Print them exactly: the lines from the beginning of the entries below through the line that contains "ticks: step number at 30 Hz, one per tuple", and only those, with the pictures left out.

*** Block opens ***

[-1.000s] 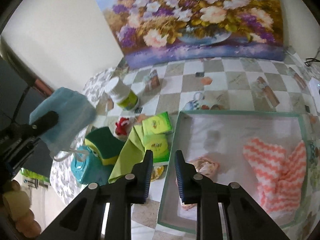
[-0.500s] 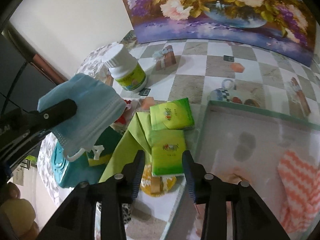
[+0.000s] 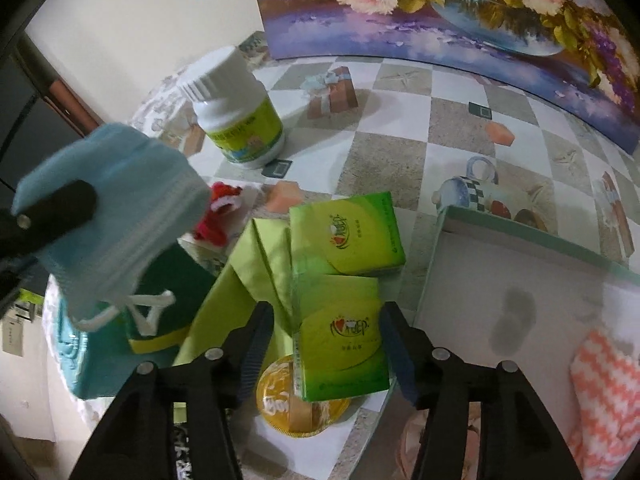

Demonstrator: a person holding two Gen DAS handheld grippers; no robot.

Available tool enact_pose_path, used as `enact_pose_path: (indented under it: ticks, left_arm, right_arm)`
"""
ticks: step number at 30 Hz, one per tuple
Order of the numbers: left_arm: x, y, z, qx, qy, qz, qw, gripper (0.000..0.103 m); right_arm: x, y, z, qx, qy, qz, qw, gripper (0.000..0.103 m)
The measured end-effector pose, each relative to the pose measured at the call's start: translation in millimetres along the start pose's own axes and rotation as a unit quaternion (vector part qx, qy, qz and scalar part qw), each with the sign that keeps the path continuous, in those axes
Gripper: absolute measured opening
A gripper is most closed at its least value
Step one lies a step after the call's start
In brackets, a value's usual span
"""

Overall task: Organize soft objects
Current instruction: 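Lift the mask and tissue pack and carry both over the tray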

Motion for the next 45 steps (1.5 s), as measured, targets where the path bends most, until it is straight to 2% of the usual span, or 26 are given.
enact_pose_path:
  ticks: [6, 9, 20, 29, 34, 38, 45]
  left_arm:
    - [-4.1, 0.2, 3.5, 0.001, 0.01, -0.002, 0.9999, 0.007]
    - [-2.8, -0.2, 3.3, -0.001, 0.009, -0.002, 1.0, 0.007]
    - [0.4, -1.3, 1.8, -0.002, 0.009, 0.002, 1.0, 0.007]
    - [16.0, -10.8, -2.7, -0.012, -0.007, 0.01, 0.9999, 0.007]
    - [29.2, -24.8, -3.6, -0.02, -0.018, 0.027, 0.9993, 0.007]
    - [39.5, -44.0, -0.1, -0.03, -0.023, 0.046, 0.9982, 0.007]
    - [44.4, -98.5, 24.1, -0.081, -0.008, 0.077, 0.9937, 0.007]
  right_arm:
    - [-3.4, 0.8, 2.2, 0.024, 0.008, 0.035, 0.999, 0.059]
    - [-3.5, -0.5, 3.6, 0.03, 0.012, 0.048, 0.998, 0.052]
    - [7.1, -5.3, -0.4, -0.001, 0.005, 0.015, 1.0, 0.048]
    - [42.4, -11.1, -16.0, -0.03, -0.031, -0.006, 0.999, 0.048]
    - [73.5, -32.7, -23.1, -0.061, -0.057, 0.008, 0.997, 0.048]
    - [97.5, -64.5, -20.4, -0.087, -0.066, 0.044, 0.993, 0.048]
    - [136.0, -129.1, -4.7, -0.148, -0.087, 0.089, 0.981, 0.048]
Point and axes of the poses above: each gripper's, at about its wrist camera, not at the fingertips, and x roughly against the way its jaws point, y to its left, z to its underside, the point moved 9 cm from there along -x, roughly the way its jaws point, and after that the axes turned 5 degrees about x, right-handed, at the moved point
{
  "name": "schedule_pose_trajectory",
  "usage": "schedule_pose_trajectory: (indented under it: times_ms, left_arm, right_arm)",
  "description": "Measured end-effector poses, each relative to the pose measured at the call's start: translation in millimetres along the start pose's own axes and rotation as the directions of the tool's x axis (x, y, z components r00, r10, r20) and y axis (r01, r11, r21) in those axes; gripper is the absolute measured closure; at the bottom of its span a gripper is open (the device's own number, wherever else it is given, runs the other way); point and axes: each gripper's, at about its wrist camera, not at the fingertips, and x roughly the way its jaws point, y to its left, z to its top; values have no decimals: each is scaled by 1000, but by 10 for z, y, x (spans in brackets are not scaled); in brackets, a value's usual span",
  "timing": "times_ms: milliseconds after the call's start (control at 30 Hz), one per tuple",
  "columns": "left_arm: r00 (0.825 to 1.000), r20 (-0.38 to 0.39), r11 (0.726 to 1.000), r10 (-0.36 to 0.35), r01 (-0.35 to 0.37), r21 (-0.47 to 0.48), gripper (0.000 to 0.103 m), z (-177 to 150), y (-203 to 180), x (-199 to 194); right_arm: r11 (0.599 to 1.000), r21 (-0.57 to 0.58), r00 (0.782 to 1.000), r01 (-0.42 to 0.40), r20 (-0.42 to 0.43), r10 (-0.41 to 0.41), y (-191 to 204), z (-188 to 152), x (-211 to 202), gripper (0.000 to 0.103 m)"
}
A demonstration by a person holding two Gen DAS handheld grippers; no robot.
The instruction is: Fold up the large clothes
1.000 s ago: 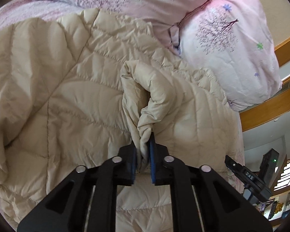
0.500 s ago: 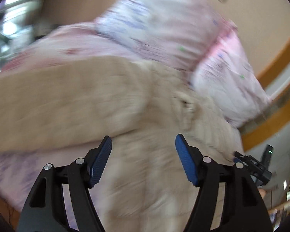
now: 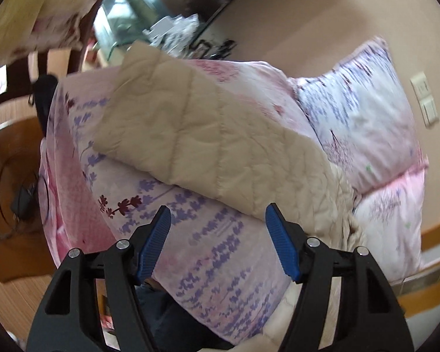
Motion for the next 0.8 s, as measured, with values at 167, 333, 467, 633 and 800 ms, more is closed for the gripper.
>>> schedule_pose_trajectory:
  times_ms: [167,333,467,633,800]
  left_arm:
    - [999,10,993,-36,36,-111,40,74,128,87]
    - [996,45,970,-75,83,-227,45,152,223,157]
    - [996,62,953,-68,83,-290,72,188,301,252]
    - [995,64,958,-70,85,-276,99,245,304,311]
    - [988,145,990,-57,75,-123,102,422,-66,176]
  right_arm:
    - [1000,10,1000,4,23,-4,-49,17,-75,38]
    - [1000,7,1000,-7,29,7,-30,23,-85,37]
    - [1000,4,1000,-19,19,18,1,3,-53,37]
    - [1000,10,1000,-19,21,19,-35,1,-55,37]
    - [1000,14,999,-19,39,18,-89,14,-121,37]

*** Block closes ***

§ **Response for this exercise**:
[-1.000s] 
[-0.500s] 
[+0.000s] 

Demonstrator: a person holding two Gen DAS handheld grippers; no robot.

Available tool enact_pose_path, used as `enact_pose_path: (indented under it: ticks, left_arm, right_arm)`
"""
ticks: step number at 30 Hz, one per tuple

Work on this exercise has been completed.